Financial management is an entrepreneur’s top priority — especially when running a small, relatively new company.
Unfortunately, most small businesses fail within 10 years of opening their doors. The reason 82% of business owners gave for closing down? Cash flow management problems.
What can you do to optimize cash flow and keep better track of the money flowing in and out of your business? For one, establish dedicated business bank accounts to separate company and personal financial activity.
Yet, you’ll also need to choose a bank that meshes with your entrepreneurial goals and financial needs. And once you establish your accounts, be sure to manage them wisely.
1. Choose the Best Bank for Your Needs
One mistake many small business owners make when opening an account is to assume the bank that handles their personal accounts is also the correct bank for their business. This may be the case, but it’s crucial to first shop around and then explore your options.
Reflect on what services and other criteria you are looking for in a bank. For example, you may want the personalized service of a small credit union where everyone knows your name. Or you may be looking for an extensive banking network with convenient branch locations and ATMs located along every city block.
If you need small business financing, ask about available lines of credit and loan products along with any qualification requirements. And crucially, learn about their minimum balance requirements and low balance penalty fees, too. These costs can rapidly chew up profits if you lack adequate sales volume to offset them.
2. Be Aware of Fee Schedules
When you first open your business banking account, you’ll receive a fee schedule. Study it carefully and remain alert to schedule updates so that escalating costs don’t catch you off guard. Fees to look for include:
- Overdraft protection or NSF fees — These are penalties the bank imposes for spending more than you have in your checking account.
- ATM fees — These are costs associated with using your debit card at out-of-network ATMs.
- Paper statement fees — Banks levy these added costs if you opt for having paper statements mailed to your firm. Avoid these by signing up for electronic delivery.
- Foreign transaction fees — When you use your debit card overseas, you could be hit with these charges. They are often calculated as a percentage of each transaction.
- Wire transfer fees — When you send money directly to an account at another bank, your financial institution may hit your account with this fee.
- Online bill pay fees — Some banks charge a flat fee for each transaction made using their online bill pay feature.
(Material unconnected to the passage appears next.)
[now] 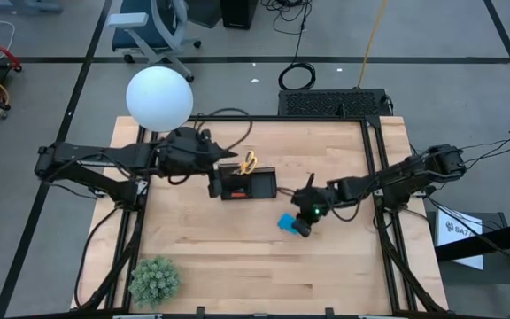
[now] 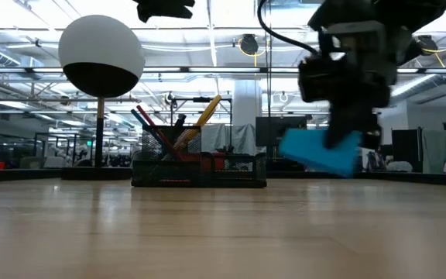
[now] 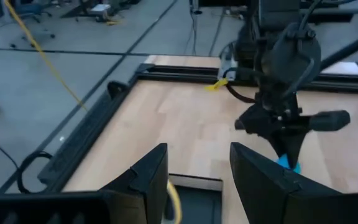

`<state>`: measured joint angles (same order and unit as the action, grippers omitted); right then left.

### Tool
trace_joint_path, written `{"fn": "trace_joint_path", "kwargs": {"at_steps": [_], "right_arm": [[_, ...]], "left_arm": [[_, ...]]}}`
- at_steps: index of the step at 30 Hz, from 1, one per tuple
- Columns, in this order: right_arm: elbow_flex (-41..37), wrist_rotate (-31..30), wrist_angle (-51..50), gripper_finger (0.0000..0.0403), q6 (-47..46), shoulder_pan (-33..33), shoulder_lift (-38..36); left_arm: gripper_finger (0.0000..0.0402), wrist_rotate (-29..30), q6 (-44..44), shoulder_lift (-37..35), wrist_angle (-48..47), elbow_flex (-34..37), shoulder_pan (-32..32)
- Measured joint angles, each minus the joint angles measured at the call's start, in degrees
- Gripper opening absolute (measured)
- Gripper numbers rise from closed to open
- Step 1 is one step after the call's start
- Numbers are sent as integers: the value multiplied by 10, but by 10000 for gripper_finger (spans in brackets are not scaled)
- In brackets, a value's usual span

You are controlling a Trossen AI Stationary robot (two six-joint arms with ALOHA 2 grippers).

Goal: Pick and place office supplies into organizer
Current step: Put the blue sticky notes into the black organizer

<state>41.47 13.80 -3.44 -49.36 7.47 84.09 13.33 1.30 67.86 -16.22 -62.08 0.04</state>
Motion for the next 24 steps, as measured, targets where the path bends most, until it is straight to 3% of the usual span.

Others may only levy a monthly charge if you’re signed up but don’t use their service.
3. Reconcile Your Statements Monthly
Compare your business bank statements against your company ledgers every month — more frequently if you can. Make sure you recognize each transaction and then categorize them in your books. This allows you to immediately dispute incorrect activity and ensure your accounting is accurate and complete.
Never put off your bookkeeping. The longer you wait between reconciliations, the more arduous the task becomes. It can also mean potentially damaging mistakes will go uncorrected.
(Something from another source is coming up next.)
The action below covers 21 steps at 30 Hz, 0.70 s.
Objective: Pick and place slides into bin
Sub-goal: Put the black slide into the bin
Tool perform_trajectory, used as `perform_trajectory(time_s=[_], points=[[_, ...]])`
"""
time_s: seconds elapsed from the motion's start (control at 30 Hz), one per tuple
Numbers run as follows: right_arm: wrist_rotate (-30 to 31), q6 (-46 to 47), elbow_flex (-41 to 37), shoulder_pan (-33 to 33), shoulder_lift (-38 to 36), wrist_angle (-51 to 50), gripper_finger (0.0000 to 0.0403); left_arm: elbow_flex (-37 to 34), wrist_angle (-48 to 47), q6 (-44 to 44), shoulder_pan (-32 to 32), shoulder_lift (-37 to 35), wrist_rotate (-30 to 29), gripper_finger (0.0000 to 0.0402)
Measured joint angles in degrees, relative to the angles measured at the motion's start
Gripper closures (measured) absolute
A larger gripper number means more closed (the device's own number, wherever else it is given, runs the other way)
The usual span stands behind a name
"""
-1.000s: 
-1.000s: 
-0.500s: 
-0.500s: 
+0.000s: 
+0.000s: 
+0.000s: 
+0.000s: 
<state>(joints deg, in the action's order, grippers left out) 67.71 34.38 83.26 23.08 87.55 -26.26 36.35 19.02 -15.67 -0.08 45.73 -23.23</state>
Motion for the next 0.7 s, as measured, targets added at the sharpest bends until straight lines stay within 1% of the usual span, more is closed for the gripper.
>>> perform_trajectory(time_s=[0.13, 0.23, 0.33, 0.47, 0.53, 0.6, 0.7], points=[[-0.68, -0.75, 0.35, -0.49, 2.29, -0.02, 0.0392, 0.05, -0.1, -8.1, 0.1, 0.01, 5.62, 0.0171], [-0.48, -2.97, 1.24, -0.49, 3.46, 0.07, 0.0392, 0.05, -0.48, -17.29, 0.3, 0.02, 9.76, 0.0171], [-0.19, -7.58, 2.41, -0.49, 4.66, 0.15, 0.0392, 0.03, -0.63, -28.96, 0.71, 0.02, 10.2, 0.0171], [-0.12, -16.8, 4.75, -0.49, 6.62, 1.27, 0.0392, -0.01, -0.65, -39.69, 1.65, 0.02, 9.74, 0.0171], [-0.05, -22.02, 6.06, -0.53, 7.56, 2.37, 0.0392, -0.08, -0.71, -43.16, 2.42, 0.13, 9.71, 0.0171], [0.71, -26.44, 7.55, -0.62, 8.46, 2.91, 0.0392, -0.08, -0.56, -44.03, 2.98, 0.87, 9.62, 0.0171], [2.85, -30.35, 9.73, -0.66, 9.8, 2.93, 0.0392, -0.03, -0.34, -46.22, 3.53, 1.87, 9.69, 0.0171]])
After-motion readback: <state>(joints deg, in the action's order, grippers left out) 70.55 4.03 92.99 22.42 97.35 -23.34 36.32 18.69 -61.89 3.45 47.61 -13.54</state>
4. Leverage Online and Mobile Banking Services
Most banks have mobile apps and numerous online services to make banking faster and easier for their customers. Employ these tools to save your business time and money:
- Bill pay services — Like personal checking accounts, business bank accounts typically come with online bill pay services. This allows you to pay vendors instantly without writing and mailing paper checks. Plus, you can set up automatic recurring payments for routine expenses that stay the same month to month.
- Online transaction ledgers — To reconcile your accounts anytime, review the up-to-date activity in your online banking app. This can help you track exactly how much money you have available, preventing account overdraws.
- Employee profiles — Unique to specific business bank accounts is the ability to grant employee access to your account. You can set up employee profiles and customize authorizations for more comprehensive control. Permit one employee to view transactions while authorizing another to withdraw and deposit funds.
- Additional online services — Online banking allows business owners to move funds between accounts, apply for loans, and deposit checks electronically from any mobile device or computer.
5. Get to Know Your Banker
Even if you’re taking advantage of your bank’s online services, make sure you occasionally stop in your local branch. Establishing a relationship with your business banking partner allows you to ask questions face-to-face and develop a connection with the bank’s employees. This will give you an edge when new support options and resources are made available.
Further, with a stable banking connection, you’ll be better positioned to take advantage of prospective loans and lines of credit. Merely having an account in good standing may not be enough to acquire traditional business funding. When your banker understands your business and the person behind it, they may be more likely to loosen their purse strings for you.
The Revenued Card Provides Alternative Funding for Your Firm
Once you’ve selected your bank and opened your business account, use these tips to ensure it continues to run like clockwork.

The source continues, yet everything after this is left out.